Reduce the heat to low and cook, stirring occasionally, until the butter begins to simmer and foam, the milk solids turn brown, and the butter smells toasty, about 10 minutes.
Cool the butter to room temperature before proceeding with the recipe.
In the bowl of a stand mixer with the paddle attachment, combine the cooled brown butter and sugar on medium-low speed until smooth, 2 to 3 minutes.
Add the egg yolk and vanilla and mix on medium speed to combine. Scrape the bowl well.
Add the flour and salt and mix on low-speed until fully incorporated, 45 seconds to 1 minute.
Add the water and mix just until the dough is smooth, about 1 minute more.
Preheat the oven to 350°F/175°C with a rack in the center.
Grease the cavities of a muffin pan with nonstick spray.
Divide the dough into 12 even rations in each cavity. (I used cookie scoops of various sizes.)
Use your fingers to press the dough evenly over the bottom and up the sides of each cavity.
Use a small fork or tip of a paring knife to dock the dough all over.
Chill in the refrigerator for 15 to 20 minutes.
Bake the crusts until they are lightly golden at the edges and appear set all over, 14 to 18 minutes. If the dough puffs up during baking, prick it with a fork when you remove the crusts from the oven so it lies flat again.
Cool crusts completely. Then, use an offset spatula to gently unfold the cooled crusts onto a baking sheet. They should release easily. (I found that rotating them helped release them from the pan- the top edges of my crusts did crumble a bit though- still delicious.)
To Make the Filling and Serve:
In a small pot, rub the sugar and the lemon zest together to combine.
Add the cream and heat over medium-low heat, whisking, to dissolve the sugar. Do NOT let the cream come to a boil.
Transfer the mixture to a large container with a pour spout and whisk in the lime juice, vanilla, and salt.
Carefully pour the custard into the cooled crusts, filling each one just over 3/4 full.

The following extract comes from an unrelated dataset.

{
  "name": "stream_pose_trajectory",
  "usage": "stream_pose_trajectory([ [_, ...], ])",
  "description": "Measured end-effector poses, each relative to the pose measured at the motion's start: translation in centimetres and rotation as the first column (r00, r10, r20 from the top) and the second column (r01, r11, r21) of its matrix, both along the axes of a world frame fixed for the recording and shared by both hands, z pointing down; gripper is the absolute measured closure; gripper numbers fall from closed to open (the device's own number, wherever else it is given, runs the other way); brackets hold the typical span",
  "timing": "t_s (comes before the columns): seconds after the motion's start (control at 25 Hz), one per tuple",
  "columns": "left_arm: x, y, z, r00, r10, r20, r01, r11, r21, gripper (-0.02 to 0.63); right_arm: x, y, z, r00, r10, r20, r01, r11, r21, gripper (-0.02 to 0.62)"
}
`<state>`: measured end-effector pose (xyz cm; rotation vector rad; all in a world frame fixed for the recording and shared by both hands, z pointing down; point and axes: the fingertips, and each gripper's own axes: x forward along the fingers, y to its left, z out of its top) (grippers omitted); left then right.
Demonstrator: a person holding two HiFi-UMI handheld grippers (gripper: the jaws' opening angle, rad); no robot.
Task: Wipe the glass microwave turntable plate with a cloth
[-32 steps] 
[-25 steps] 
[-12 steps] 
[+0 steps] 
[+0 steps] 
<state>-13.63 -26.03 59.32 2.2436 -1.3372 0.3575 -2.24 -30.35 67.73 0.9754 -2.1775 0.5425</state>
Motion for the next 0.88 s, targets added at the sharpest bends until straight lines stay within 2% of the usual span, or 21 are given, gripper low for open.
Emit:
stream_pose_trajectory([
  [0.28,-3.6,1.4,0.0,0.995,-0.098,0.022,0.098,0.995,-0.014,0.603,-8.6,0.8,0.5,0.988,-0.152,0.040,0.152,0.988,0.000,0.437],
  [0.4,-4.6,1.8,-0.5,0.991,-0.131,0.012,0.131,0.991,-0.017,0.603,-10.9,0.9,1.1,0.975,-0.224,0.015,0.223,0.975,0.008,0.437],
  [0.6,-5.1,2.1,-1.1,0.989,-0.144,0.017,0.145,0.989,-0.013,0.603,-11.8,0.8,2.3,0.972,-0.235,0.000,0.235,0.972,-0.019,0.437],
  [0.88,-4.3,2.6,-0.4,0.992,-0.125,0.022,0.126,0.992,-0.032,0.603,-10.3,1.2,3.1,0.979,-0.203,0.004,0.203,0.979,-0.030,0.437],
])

Cover loosely with plastic wrap and refrigerate until the filling is set, at least 2 hours (or up to 24 hours). Keep refrigerated until ready to serve.

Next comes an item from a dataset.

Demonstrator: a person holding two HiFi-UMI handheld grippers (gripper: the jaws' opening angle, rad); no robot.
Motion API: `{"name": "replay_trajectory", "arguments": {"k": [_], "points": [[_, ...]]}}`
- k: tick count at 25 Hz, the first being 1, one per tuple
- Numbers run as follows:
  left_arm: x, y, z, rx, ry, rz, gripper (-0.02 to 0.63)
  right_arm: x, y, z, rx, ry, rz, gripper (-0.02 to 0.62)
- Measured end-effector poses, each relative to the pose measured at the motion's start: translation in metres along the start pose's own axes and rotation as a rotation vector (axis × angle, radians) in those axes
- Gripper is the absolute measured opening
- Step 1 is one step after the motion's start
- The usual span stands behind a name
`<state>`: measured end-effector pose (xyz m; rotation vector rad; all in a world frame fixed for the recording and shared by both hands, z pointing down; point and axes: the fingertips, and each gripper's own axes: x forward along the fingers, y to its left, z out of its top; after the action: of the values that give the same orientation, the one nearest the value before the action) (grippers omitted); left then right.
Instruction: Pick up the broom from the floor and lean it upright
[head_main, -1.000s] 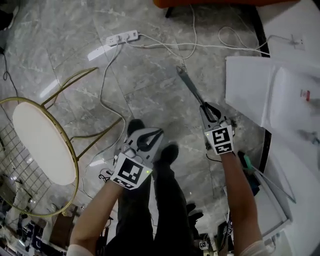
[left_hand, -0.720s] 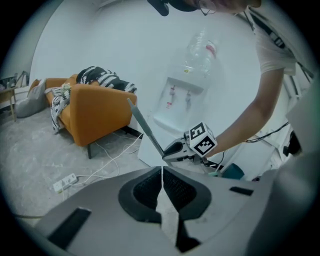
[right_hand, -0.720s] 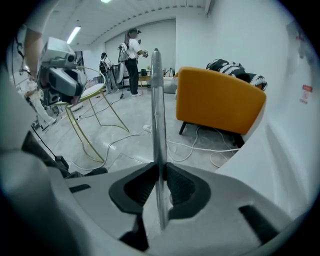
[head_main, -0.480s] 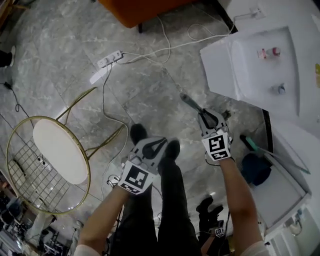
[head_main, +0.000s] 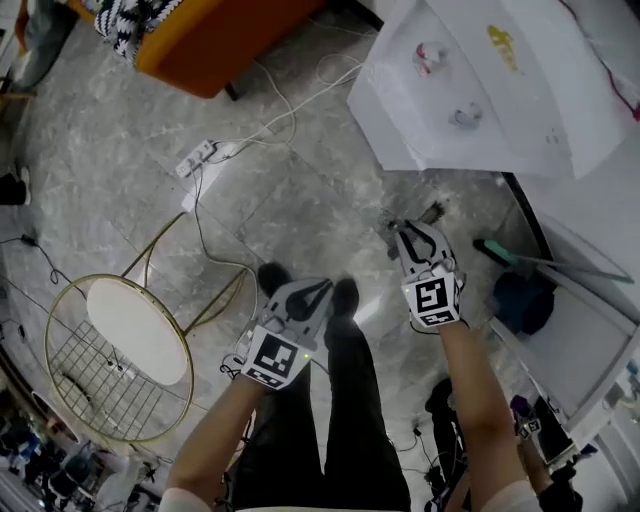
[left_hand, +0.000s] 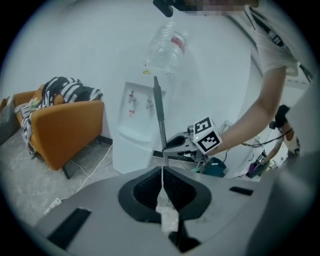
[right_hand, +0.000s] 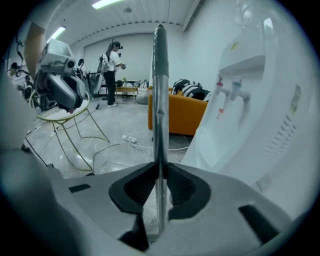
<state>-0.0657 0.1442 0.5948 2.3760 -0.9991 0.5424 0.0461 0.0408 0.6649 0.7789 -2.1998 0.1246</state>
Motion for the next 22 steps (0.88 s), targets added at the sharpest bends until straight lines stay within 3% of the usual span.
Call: {"name": "replay_trajectory", "arguments": {"k": [14, 22], "points": [[0.020, -0.065, 0.101, 0.120, 0.000, -0.099, 0.012, -0.106, -0.063, -0.005, 0.329, -0.059, -0.232, 0.077], [0.041, -0.085, 0.146, 0.162, -0.014, -0.232, 0.012, -0.143, -0.099, -0.009, 0.451, -0.046, -0.369, 0.077]]}}
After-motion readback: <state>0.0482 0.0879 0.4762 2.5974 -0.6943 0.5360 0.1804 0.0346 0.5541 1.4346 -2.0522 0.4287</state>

Top with lightly sweetened whipped cream and garnish with additional zest, if desired, and serve.
The pielets can be made up to 24 hours ahead and kept refrigerated in an airtight container.
Any leftover filling can be chilled in a ramekin for a baker’s treat. 🙂
Alternate Press-In Crusts:
To Make an Oatmeal Press-In Cookie Crust: Replace the brown butter with room temperature butter. Replace the granulated sugar with 53 g / 1/4 cup packed light brown sugar. Replace 30 g / 1/4 cup of the flour with 74 g / 3/4 cup rolled oats.
To Make a Coconut Press-In Cookie Crust: Replace the brown butter with room temperature butter. Replace the granulated sugar with 53 g / 1/4 cup packed light brown sugar. Add 50 g / 2/3 cup toasted unsweetened shredded coconut with the flour.